Em comemoração à Semana de Luta da Pessoa com Deficiência, o Múltiplo Ancestral de setembro de 2019 ativou o andar térreo do CCBB RJ. Em parceria com o dançarino Lucas Lima, a atividade buscou desengessar os corpos de seus participantes, tornando-os instrumentos conscientes de comunicação e estreitando o contato com a cultura surda no mês em que ela é celebrada.

Encarada como uma oficina “express” de experimentação em dança livre, a ação propôs mesclar as noções de performance e Libras, usando alguns de seus sinais como possíveis elementos coreográficos, podendo ainda ser modificados por cada participante – ou intérprete.

Os sinais escolhidos e ensinados aos participantes, aliás, representavam bem aquela semana em especial. Selecionados de modo que dessem margem a assinaturas individuais no momento de atuação, serviram como ponto de partida à atividade os sinais referentes às palavras “festa”, “performance”, “Brasil” e “abraço”. Quatro palavras, quatro sinais e muitas formas de traduzi-las com o corpo. Para vivenciar a experiência, no entanto, era preciso deixar junto aos sapatos um pouco da vergonha – e, então, subir ao palco.

Quer dançar?

Inicialmente tímido e curioso, o público começou a se aglomerar como plateia na expectativa de descobrir o que aconteceria ali. Os mais habituados ao espaço do CCBB RJ e suas ações educativas, principalmente aqueles acompanhados de crianças, se aproximavam dos educadores com algumas dúvidas. “O que vai acontecer hoje?”. “É pra criança?”. Em linhas gerais, as respostas eram quase sempre as mesmas, sugerindo aos integrantes do público observar e experimentar e ressaltando que a atividade era acessível a todas as idades.
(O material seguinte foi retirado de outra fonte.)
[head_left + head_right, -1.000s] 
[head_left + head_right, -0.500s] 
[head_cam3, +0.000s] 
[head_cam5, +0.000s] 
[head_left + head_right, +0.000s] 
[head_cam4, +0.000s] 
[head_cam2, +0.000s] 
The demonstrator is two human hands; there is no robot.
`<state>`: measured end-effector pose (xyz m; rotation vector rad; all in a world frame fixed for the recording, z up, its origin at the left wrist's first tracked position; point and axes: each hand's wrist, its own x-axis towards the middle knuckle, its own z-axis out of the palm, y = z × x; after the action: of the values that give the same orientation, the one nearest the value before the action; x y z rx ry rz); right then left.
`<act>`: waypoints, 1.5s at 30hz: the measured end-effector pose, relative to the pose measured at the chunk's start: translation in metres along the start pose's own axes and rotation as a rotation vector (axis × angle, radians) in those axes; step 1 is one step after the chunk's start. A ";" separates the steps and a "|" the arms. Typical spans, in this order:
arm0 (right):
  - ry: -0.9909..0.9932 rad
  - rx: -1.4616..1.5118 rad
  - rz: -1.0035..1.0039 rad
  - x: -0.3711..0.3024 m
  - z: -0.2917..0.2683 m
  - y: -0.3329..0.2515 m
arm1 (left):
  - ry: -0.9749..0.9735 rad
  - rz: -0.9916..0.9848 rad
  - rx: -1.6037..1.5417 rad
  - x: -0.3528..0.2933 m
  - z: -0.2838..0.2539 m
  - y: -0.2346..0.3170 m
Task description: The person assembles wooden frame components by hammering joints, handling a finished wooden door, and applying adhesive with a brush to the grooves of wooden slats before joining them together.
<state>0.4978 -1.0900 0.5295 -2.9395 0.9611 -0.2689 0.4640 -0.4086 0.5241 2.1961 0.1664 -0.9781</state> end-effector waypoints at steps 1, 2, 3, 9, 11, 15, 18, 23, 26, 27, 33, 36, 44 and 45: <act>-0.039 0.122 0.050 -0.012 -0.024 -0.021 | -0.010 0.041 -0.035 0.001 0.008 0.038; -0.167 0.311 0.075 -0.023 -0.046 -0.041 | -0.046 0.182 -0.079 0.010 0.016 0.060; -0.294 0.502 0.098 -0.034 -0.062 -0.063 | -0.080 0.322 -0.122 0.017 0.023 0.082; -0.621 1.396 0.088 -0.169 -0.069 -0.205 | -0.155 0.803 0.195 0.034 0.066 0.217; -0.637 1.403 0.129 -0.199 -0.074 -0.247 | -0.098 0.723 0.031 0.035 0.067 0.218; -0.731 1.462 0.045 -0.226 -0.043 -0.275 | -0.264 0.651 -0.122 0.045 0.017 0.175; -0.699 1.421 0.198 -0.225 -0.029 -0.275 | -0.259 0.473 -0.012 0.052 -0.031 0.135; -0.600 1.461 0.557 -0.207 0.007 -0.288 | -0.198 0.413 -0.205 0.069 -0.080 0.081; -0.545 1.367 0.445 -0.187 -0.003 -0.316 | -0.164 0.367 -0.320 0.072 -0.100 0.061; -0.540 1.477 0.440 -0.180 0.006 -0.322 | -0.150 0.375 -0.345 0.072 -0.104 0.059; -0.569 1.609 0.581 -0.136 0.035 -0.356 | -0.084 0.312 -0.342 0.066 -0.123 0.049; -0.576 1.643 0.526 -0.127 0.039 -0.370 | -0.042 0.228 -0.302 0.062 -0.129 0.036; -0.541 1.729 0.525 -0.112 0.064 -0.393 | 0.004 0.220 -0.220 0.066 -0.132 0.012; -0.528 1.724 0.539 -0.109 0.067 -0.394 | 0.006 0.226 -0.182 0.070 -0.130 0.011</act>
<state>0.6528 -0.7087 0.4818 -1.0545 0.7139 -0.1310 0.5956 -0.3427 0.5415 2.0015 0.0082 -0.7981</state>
Em cima do palco, enquanto se alongava, Lucas distribuía seu convite às pessoas que se reuniam no térreo do edifício. “Vem, é só tirar o sapato. Pode subir! Quer dançar?”. Nenhum dos convites, entretanto, era feito por meio da fala. Atraindo as pessoas pelo carisma, ele então começava a aquecer seu corpo a partir de sinais quase sempre respondidos pelo público com outros gestos e expressões.

Adultos, jovens e crianças pequenas formavam o primeiro grupo. De início, parecia imprescindível enfatizar aquela ação como um espaço de visibilidade para a Semana de Luta da Pessoa com Deficiência. No decorrer das sessões, entretanto, chamar atenção para a razão inicial da celebração acabou tornando-se uma motivação secundária.

Pouco a pouco, os integrantes do público se mostravam cada vez mais independentes dos intérpretes para solucionar a barreira da língua, e a performance, que trazia as características de cada participante, rapidamente tornou-se um ato coletivo, tendo em vista a disponibilidade do público presente.

Baixo-Zabumba-Vibração

Como num estalo coletivo, muitos participantes da ação se questionavam como era possível aquele rapaz ser dançarino. “Como ele percebe as músicas?”, se perguntavam. Enquanto isso, a cada encerramento de música, o pedido do convidado era para que os participantes tocassem o chão.

Nesse movimento de descer o corpo e posicionar as mãos sobre o tablado, entretanto, o público acabou se surpreendendo com a possibilidade de sentir no piso a vibração dos ritmos do samba e do funk. Somente então puderam ver que também o convidado Lucas Lima era capaz de sentir tal vibração e, a partir dela, realizar passos e coreografias de acordo com o ritmo tocado.

Encerrada com um conversa mais próxima e desinibida entre o convidado e o público, a atividade chegou ao fim quando as pessoas visivelmente já se sentiam mais à vontade com os próprios corpos e a natureza descontraída da ação realizada. Conforme geralmente acontece em ações educativas que envolvem Libras, a curiosidade se manifestou, ao final, em muitos e muitas das participantes. Mostrando-se interessados em aprender alguns sinais, alguns integrantes do público conseguiram usar gestos para agradecer ao convidado pela experiência – algo que pode ser encarado como um significativo bônus para a atividade.

Essa edição do Múltiplo Ancestral deixou ainda mais evidente a importância de se promover e discutir questões de acessibilidade, sejam elas físicas ou atitudinais. E ainda reiterou, a partir da experiência vivida, que estabelecer um espaço confortável para essas trocas e discussões corresponde a uma estratégia fundamental e pertinente aos ambientes de museus e centros culturais.